Segment Open

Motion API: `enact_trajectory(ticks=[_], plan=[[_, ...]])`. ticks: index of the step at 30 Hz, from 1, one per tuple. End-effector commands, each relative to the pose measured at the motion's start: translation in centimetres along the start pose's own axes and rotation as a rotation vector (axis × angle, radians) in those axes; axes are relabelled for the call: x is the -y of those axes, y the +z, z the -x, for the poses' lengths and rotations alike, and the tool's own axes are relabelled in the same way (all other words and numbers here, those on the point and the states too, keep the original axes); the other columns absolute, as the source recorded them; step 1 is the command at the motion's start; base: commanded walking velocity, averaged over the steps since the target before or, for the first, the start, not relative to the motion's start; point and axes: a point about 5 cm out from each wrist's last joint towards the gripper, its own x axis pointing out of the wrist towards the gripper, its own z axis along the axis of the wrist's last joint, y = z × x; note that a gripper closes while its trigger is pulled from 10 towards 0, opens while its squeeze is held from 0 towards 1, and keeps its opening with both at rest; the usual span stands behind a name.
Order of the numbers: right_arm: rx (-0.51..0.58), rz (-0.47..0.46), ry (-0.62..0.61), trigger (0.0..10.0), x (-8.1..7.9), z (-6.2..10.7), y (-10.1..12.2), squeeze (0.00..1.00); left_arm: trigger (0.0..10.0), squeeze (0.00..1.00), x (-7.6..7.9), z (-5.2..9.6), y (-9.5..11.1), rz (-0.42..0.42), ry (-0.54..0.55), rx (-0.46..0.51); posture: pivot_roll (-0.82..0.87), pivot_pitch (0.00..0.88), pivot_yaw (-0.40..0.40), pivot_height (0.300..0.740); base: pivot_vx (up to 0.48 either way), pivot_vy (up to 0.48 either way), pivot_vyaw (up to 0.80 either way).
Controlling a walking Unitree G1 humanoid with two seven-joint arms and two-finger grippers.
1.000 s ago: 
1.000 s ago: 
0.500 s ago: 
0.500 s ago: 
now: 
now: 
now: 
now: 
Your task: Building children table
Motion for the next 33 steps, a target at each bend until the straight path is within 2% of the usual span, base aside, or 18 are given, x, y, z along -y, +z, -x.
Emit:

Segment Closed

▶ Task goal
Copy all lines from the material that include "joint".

▶ Completed task
Motion API: `enact_trajectory(ticks=[_], plan=[[_, ...]])`. ticks: index of the step at 30 Hz, from 1, one per tuple. End-effector commands, each relative to the pose measured at the motion's start: translation in centimetres along the start pose's own axes and rotation as a rotation vector (axis × angle, radians) in those axes; axes are relabelled for the call: x is the -y of those axes, y the +z, z the -x, for the poses' lengths and rotations alike, and the tool's own axes are relabelled in the same way (all other words and numbers here, those on the point and the states too, keep the original axes); the other columns absolute, as the source recorded them; step 1 is the command at the motion's start; base: commanded walking velocity, averaged over the steps since the target before or, for the first, the start, not relative to the motion's start; point and axes: a point about 5 cm out from each wrist's last joint towards the gripper, its own x axis pointing out of the wrist towards the gripper, its own z axis along the axis of the wrist's last joint, y = z × x; note that a gripper closes while its trigger is pulled from 10 towards 0, opens while its squeeze is held from 0 towards 1, and keeps its opening with both at rest; the usual span stands behind a name.
Controlling a walking Unitree G1 humanoid with two seven-joint arms and two-finger grippers.

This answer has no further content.